The latter acquisitions are understood to have been organised by Philip Soden who used to be part of the Crean team in the U.S.

With an absorption of Inishtech, leading to a total integration of its management with Crean, it might be too extreme a view to suggest that the bid was a direct response to the management moves.

The trio, for example, might not want to be part of that scenario. And Crean appears to have scotched this possibility by arguing that its strategy is to take full control of Inishtech with the aim of selling it on at a later stage.

Crean explains its strategy thus: "Crean concluded that a sale of its shareholding in Inishtech could be a difficult and very protracted process while Inishtech remained a separate listed company and that the position of the minorities would remain unsettled during a long and uncertain process".

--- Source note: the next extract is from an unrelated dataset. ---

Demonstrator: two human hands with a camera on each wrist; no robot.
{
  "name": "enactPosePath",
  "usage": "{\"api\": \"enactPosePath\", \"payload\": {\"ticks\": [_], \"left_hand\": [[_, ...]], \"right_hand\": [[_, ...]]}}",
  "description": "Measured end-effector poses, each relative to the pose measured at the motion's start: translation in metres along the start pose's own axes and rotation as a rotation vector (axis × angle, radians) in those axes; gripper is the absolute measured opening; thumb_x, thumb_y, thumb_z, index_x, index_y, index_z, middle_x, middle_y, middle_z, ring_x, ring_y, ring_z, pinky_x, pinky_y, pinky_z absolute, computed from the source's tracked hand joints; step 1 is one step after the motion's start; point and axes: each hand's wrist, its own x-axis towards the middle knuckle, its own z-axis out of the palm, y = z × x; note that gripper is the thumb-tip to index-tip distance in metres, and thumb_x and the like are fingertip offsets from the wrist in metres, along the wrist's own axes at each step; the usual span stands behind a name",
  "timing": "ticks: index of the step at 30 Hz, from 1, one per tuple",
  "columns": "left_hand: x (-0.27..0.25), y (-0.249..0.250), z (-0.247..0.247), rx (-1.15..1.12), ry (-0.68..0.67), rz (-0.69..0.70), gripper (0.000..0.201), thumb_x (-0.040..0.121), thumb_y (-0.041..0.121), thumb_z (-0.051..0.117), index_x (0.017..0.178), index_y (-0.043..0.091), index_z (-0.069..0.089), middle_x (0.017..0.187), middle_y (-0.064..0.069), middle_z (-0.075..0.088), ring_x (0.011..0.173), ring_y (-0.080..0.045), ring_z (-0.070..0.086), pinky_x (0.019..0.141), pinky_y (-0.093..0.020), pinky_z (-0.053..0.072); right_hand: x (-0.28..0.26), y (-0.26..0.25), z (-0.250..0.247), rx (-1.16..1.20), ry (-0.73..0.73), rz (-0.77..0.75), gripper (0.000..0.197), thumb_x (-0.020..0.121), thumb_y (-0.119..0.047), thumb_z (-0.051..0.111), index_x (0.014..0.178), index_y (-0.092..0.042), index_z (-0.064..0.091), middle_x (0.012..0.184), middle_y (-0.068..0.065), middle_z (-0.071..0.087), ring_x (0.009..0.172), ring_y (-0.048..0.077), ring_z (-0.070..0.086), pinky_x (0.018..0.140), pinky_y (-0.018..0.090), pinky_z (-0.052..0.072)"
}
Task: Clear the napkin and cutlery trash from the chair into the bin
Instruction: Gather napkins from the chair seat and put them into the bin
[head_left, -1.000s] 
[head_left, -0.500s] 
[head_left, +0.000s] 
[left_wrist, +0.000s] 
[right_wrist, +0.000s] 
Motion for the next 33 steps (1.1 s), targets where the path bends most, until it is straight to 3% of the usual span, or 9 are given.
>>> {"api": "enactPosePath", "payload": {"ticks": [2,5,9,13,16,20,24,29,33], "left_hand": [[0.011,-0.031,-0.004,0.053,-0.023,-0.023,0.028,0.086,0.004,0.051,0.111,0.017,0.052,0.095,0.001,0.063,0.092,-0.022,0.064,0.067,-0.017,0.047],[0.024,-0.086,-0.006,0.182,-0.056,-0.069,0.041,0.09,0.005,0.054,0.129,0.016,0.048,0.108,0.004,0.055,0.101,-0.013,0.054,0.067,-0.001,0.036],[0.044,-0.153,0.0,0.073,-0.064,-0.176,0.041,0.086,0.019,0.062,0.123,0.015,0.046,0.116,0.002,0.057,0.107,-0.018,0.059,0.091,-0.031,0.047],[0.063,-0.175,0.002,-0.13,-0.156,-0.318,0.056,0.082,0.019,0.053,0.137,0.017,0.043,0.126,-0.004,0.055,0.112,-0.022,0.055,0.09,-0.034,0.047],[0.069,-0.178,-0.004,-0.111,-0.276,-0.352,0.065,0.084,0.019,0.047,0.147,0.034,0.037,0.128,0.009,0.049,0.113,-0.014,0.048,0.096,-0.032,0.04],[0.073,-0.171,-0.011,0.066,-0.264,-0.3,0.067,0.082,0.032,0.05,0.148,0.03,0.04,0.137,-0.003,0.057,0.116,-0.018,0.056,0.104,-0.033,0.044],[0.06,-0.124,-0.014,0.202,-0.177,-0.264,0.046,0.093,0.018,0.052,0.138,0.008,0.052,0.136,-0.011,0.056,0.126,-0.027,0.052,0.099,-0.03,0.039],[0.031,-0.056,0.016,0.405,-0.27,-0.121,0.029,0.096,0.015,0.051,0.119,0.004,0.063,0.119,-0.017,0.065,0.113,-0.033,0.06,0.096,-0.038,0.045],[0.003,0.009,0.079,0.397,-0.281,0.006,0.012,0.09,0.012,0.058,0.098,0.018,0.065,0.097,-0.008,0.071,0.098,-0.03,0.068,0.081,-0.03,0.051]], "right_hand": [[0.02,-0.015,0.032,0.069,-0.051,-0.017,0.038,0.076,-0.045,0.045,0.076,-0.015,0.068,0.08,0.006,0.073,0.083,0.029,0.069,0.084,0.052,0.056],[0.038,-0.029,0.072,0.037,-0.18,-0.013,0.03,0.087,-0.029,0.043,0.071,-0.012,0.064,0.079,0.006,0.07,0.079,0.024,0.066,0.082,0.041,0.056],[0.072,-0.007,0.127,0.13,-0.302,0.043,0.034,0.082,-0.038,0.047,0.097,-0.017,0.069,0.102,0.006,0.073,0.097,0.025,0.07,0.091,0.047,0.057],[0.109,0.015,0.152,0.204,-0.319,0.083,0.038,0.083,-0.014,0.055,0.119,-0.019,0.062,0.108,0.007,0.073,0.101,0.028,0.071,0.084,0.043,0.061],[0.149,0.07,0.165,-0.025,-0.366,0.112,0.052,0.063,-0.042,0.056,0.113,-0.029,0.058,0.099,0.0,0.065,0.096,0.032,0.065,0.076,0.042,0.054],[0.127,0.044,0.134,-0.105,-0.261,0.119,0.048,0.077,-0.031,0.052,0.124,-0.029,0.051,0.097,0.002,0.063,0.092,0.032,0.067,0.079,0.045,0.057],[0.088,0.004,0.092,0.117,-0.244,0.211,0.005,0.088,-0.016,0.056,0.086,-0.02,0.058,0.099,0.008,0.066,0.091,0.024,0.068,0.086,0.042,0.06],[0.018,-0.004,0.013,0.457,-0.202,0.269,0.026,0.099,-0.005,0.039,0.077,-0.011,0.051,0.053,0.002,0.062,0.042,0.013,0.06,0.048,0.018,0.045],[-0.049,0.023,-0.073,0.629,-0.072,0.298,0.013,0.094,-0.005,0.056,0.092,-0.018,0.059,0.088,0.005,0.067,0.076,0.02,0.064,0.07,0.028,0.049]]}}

Such a strategy should be questioned. Why should it be long and protracted?

If the intention to buy out the minority is motivated by the desire to sell off the entire company at a future time, it should be asked if Crean has someone lined up? If not, it could be embarking on a hazardous exercise with a potential gearing of more than 80 per cent. If it has, then it would have to be at a higher price, otherwise it would not make sense. In that scenario, the nonCrean investors in Inishtech would lose out.

This column has always argued that it is not in Inishtech's long term interest to remain under the shadow of its parent, where potential conflicts of interest could arise.

Therefore, Crean should place its Inishtech shares, or sell them to another group, or buy out the minority shares. It is now trying to do the latter but with the intention of selling them on later. Would it not be more equitable for Crean to discuss the sale of its 71 per cent stake with the interested parties, but with a condition that the minorities are paid the same?